How to complete this task: Starting at the line that contains "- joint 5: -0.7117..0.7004" and stopping at the line that contains "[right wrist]", restate each line of the records below exactly. Omit the pictures.

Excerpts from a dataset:
= Beginning of Section =

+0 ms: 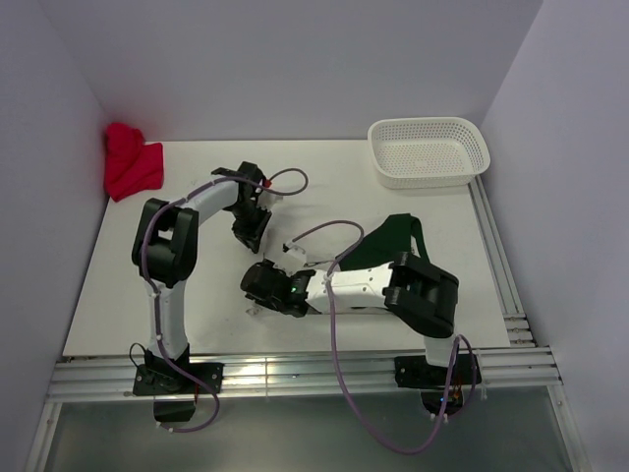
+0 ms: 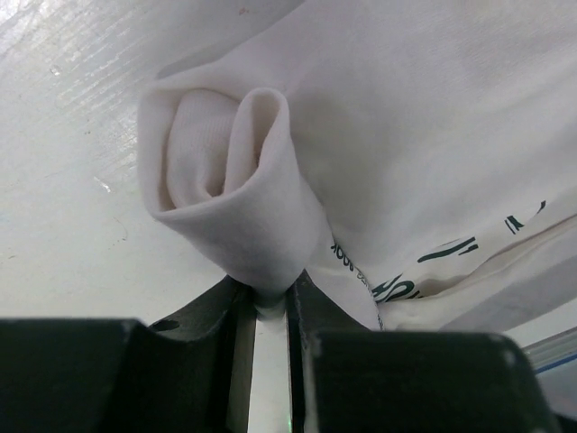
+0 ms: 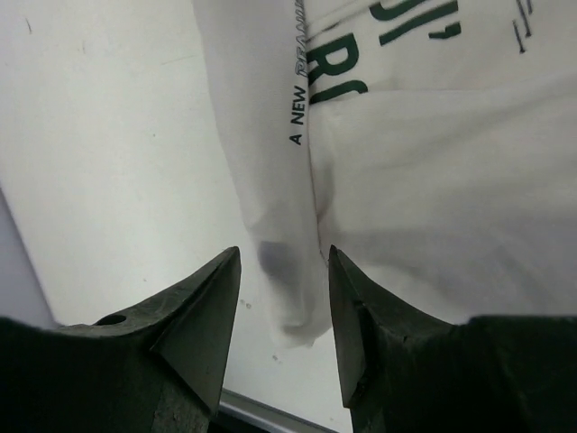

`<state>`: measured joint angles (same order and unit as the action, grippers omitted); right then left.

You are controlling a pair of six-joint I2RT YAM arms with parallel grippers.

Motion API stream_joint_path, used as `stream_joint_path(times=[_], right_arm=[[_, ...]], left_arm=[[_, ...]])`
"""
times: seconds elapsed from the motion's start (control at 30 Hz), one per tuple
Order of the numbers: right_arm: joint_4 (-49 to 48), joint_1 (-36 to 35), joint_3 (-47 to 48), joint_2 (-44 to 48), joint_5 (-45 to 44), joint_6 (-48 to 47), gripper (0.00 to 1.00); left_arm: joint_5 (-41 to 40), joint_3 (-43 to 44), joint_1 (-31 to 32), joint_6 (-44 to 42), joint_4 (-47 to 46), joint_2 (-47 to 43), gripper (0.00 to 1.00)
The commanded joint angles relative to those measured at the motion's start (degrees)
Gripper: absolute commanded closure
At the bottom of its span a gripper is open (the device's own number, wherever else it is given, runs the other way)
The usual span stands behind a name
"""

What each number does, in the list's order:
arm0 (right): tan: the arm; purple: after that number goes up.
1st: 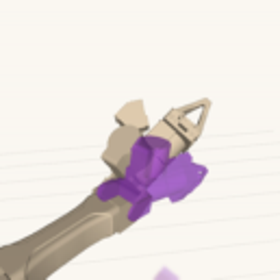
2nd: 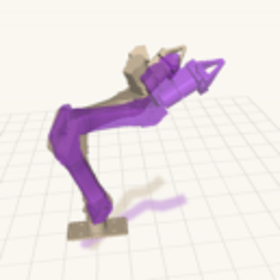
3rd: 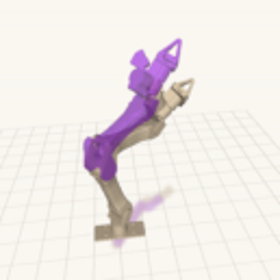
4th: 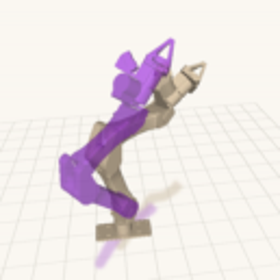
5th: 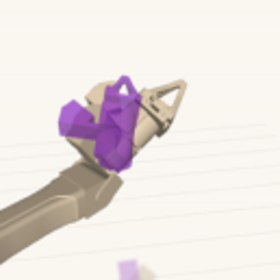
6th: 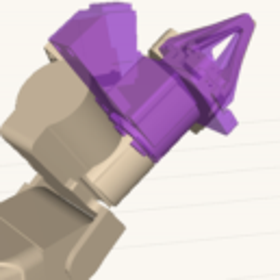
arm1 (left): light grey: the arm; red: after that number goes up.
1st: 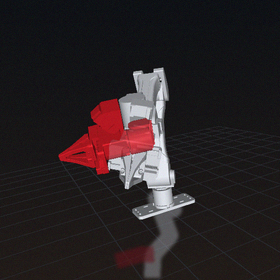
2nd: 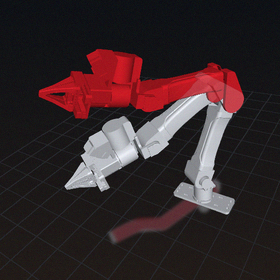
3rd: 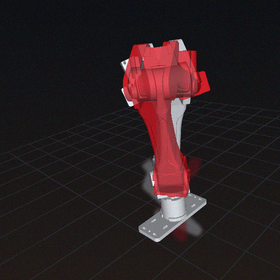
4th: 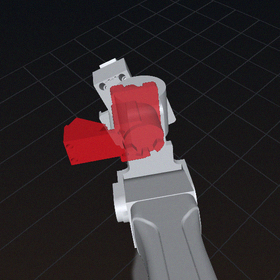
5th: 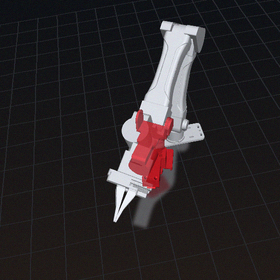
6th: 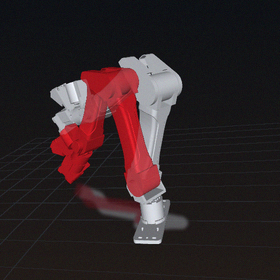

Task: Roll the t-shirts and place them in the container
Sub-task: Roll the tshirt

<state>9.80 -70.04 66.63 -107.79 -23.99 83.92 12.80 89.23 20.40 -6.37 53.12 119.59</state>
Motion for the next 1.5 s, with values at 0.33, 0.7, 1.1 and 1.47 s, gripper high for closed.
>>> stream_joint_path(times=[0.33,0.7,1.1,1.47], right_arm=[[26.5,1.8,28.5,-12.8,-12.8,-13.0,0.5],[34.2,2.2,38.0,-20.2,-16.4,-13.7,0.51],[32.7,2.1,36.2,-22.0,-13.8,-12.6,0.73],[0.5,5.0,5.3,-7.2,-5.0,-7.7,0.77]], left_arm=[[-9.5,1.8,2.7,-0.1,0.2,1.1,0.78],[-10.2,2.4,3.4,0.6,1.0,1.1,0.77],[-10.5,3.1,4.0,0.7,1.6,1.4,0.73],[-5.3,8.7,3.3,-1.0,4.3,-0.4,0.39]])
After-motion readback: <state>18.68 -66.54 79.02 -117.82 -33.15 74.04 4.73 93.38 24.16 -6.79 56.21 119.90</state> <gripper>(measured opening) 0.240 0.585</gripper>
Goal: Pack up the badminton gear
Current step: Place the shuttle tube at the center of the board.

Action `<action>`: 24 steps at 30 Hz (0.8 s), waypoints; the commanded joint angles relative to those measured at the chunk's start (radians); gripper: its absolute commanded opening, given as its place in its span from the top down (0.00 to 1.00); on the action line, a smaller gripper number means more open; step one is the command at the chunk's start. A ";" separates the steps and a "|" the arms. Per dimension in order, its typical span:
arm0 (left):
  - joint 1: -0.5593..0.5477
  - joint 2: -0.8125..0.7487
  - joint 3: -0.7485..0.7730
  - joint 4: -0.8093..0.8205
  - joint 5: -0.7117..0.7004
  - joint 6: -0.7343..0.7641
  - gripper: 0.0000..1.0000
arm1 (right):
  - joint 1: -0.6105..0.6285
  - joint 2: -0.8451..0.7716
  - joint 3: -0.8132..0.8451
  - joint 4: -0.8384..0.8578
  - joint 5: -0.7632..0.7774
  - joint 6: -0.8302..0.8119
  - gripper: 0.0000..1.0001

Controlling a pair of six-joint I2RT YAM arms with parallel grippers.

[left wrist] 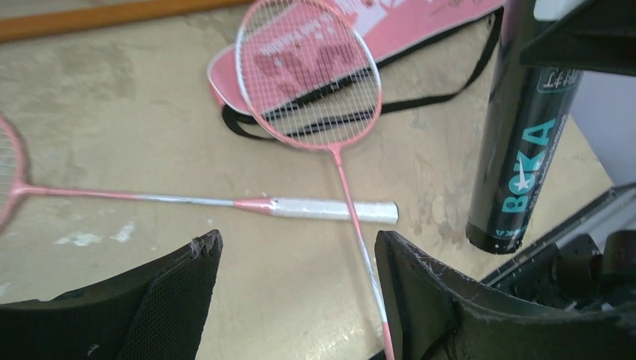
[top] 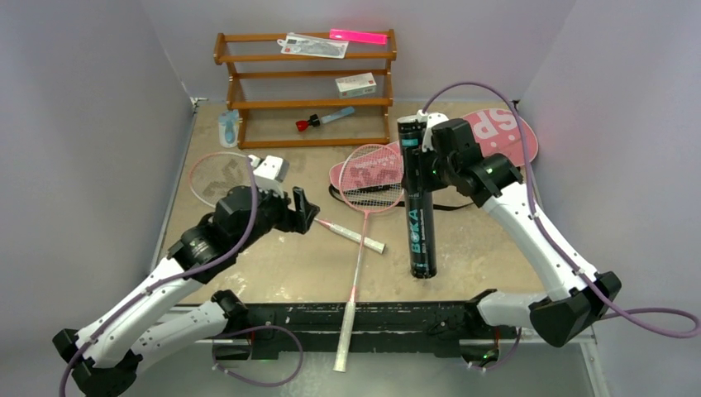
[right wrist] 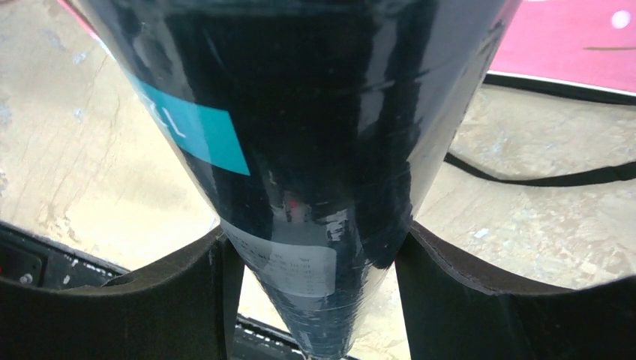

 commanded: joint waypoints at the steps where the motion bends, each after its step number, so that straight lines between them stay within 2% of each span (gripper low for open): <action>1: 0.003 0.052 -0.087 0.112 0.146 -0.076 0.28 | 0.004 -0.014 0.002 -0.010 0.011 0.022 0.53; 5: -0.009 0.203 -0.143 0.178 0.258 -0.118 0.28 | 0.002 -0.026 -0.042 -0.020 0.235 0.047 0.52; 7: -0.050 0.264 -0.157 0.218 0.224 -0.119 0.28 | -0.019 -0.034 -0.084 0.036 0.230 0.062 0.53; 10: -0.112 0.346 -0.150 0.258 0.142 -0.100 0.30 | -0.095 -0.029 -0.130 0.093 0.076 0.090 0.53; 14: -0.163 0.461 -0.097 0.232 0.117 -0.079 0.32 | -0.237 -0.040 -0.163 0.132 -0.085 0.146 0.55; 19: -0.175 0.553 -0.101 0.270 0.191 -0.080 0.33 | -0.437 -0.133 -0.287 0.245 -0.373 0.247 0.56; 24: -0.187 0.588 -0.144 0.342 0.260 -0.107 0.34 | -0.540 -0.175 -0.418 0.285 -0.454 0.344 0.59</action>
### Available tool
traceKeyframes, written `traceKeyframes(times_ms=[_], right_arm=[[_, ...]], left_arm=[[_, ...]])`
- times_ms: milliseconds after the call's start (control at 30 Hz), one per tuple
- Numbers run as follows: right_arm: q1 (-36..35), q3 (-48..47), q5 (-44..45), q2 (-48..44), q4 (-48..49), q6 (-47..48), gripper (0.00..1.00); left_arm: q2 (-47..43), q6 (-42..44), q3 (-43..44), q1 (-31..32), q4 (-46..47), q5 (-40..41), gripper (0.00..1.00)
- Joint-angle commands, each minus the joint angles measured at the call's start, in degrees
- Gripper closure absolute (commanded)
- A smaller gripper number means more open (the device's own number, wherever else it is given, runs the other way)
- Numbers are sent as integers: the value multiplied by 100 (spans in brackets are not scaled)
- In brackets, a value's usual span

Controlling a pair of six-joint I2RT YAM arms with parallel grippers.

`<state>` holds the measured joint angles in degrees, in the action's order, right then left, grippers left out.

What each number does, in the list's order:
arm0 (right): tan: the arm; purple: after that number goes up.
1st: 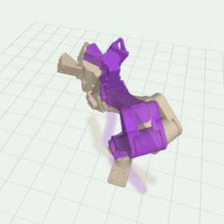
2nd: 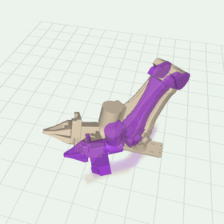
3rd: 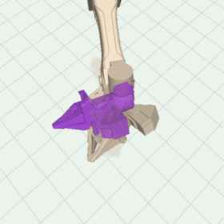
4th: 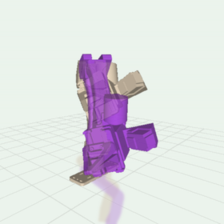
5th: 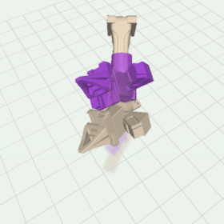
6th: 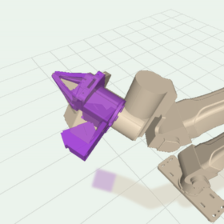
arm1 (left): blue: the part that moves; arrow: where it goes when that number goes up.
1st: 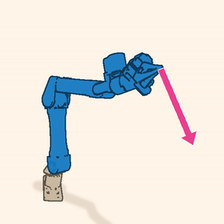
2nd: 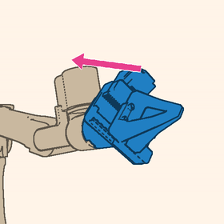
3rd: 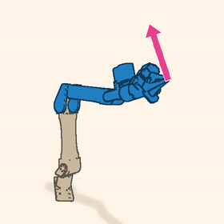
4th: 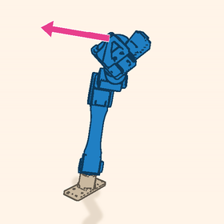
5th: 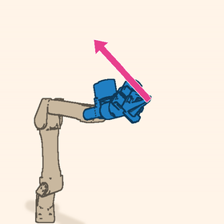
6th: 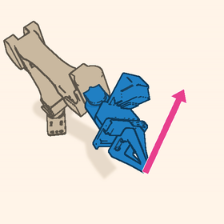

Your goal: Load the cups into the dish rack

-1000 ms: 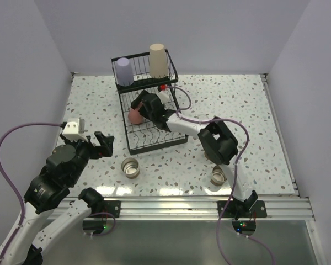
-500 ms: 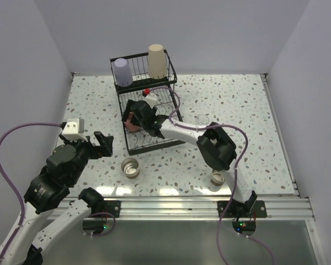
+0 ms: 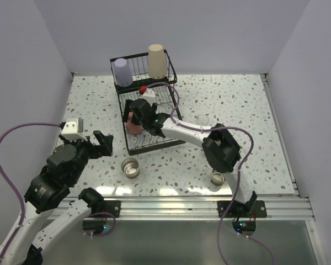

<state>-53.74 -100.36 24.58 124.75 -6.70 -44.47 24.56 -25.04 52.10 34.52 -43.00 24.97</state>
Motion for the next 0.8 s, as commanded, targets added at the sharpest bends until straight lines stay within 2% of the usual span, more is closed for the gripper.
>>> traceKeyframes(times_ms=[0, 167, 233, 300, 433, 467, 600, 767], right_arm=[[-32, 85, 214, -775, 11, 342, 2], [-32, 525, 284, -1417, 37, 518, 2], [-32, 710, 258, -1811, -6, 641, 2], [-32, 711, 232, -2032, -383, 755, 2], [-58, 1008, 275, -2744, -1043, 1001, 2], [-67, 1157, 336, -3172, -1157, 1054, 2], [-58, 2017, 495, -4237, -1588, 1273, 2], [-58, 2740, 653, -5336, -2132, 1283, 2]], left_arm=[[76, -107, 143, 19, -33, 174, 0], [163, -28, 230, 11, -68, 228, 0], [399, 86, 327, 11, -120, -35, 3], [715, 87, 450, 11, -287, -542, 9], [1848, -211, 398, 11, -762, -1651, 14], [1973, -282, 354, 11, -771, -1827, 15], [1940, -782, -189, 54, -377, -2417, 17], [1719, -1152, -735, 116, -314, -2471, 19]])
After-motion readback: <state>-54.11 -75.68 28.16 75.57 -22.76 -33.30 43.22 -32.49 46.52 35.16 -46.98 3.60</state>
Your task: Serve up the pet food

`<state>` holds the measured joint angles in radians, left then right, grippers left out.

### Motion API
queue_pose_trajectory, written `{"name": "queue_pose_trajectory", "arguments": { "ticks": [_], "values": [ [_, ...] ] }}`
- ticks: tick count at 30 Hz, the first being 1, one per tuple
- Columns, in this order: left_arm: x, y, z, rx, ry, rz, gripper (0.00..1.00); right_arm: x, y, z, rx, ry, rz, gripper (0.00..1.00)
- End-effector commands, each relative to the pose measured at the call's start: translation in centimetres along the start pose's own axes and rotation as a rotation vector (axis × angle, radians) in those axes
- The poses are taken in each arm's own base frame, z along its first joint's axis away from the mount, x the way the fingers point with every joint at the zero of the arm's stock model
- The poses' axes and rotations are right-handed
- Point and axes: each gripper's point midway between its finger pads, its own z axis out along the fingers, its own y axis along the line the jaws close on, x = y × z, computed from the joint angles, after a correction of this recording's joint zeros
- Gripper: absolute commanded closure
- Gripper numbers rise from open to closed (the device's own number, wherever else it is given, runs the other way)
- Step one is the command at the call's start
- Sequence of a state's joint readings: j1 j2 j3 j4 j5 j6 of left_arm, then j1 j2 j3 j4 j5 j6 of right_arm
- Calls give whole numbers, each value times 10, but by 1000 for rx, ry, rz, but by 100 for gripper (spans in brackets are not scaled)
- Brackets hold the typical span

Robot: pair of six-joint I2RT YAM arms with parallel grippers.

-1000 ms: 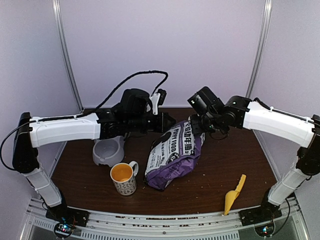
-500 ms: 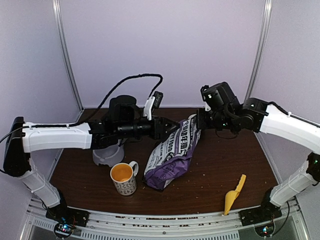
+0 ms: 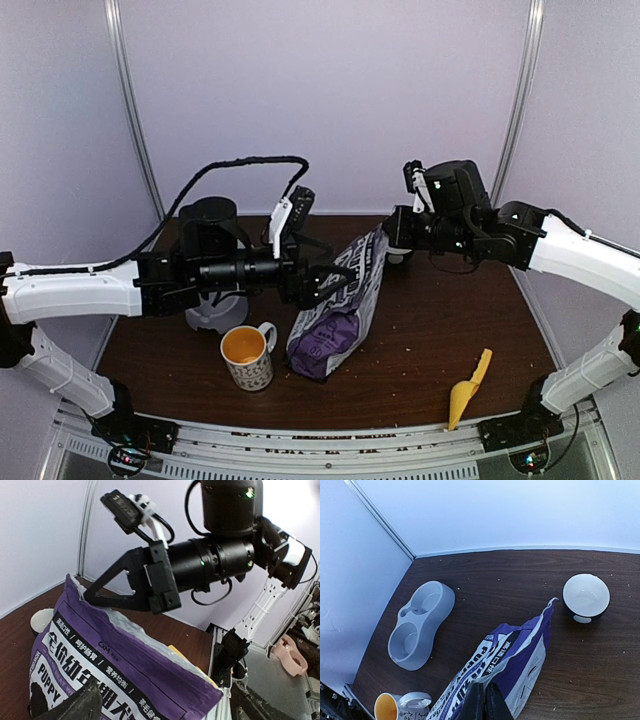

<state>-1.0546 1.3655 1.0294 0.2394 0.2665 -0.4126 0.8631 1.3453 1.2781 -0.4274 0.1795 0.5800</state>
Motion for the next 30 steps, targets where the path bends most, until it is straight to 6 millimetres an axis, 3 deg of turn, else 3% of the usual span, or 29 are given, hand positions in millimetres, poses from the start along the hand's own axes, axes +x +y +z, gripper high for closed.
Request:
{"name": "queue_pose_trajectory", "arguments": {
  "ticks": [1,4,9,13,21,25,27,30],
  "values": [
    [15,1,-3,-101,79,123,8,-17,8,-2,-48,-56,40,100],
    [27,9,-4,-180,112,132,5,-19,9,-3,-52,-61,58,100],
    [44,6,6,-258,161,195,3,-18,8,-2,-47,-55,76,100],
    [44,9,11,-315,150,208,9,-16,9,1,-50,-47,84,100],
    [42,3,18,-366,157,284,62,-17,8,1,-36,-39,89,100],
    [35,14,12,-470,147,267,91,-17,7,-4,-46,-46,97,99],
    [31,22,6,-530,130,242,99,-17,8,-8,-60,-50,98,88],
    [20,31,-1,-610,98,222,100,-19,9,-19,-86,-50,95,65]
  ]
}}
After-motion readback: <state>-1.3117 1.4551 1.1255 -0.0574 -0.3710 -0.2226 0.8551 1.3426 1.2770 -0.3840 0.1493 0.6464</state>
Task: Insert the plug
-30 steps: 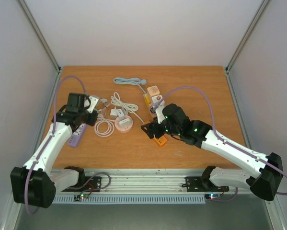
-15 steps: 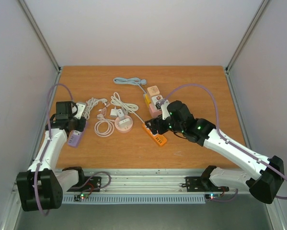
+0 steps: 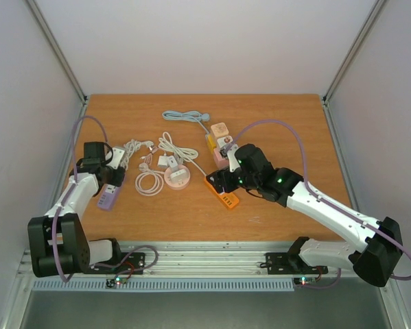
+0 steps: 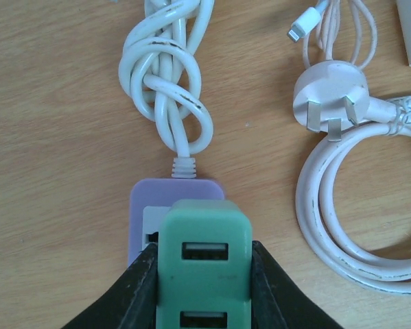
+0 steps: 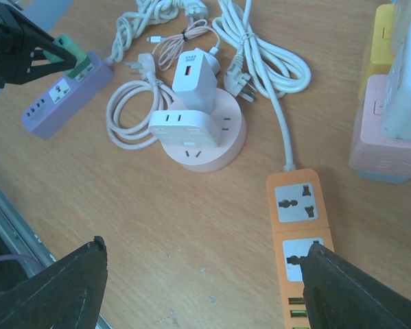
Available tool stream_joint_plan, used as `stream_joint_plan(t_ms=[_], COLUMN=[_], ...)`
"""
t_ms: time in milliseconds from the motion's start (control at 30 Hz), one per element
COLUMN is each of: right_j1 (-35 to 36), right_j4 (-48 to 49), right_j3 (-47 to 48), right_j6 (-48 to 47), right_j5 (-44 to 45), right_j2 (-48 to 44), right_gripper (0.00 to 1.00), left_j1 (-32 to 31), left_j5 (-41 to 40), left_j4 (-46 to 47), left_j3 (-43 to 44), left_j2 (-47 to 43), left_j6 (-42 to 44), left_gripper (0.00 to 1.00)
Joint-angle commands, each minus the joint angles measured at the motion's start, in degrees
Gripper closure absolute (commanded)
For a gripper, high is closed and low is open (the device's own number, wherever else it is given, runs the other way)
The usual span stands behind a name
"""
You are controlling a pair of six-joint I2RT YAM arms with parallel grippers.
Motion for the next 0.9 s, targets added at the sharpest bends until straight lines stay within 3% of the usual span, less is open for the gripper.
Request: stream_joint_plan(t_ms=[0, 500, 867], right_j1=[-0.39, -0.48, -0.41], right_j4=[-0.59, -1.21, -0.91], right_j3=[1.75, 2.49, 2.13], right_j6=[0.47, 0.38, -0.05], right_j5=[0.35, 0.31, -0.2], right_j2=[0.48, 1.49, 1.38], right_gripper=[0.22, 0.22, 0.22], left_j1=[0.31, 0.3, 0.27], left_j5=[-0.26, -3.83, -0.14], left_j4=[1.66, -0.01, 1.24], left_j3=[1.14, 1.68, 1.97], left_j2=[1.05, 2.12, 3.5], left_j6=[1.98, 2.87, -0.37], left_gripper=[1.0, 1.0, 1.0])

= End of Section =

Exercise solution:
  - joint 5: -0.7117..0.7004
  - joint 6: -0.7343..0.7641
  - gripper: 0.0000..1.0000
arm1 (right):
  - joint 1: -0.6105..0.6285
  - joint 2: -0.8451..0.7716
  - joint 3: -0.8132..0.8451
  - joint 4: -0.8384..0.8578
  - joint 5: -0.7632..0.7774
  - joint 6: -0.8302..0.8119
  - gripper: 0.0000..1.0001

Controlling a pair of six-joint I2RT YAM arms with parallel grippers.

[left wrist] 
[top] 
[right wrist] 

The output is now finished.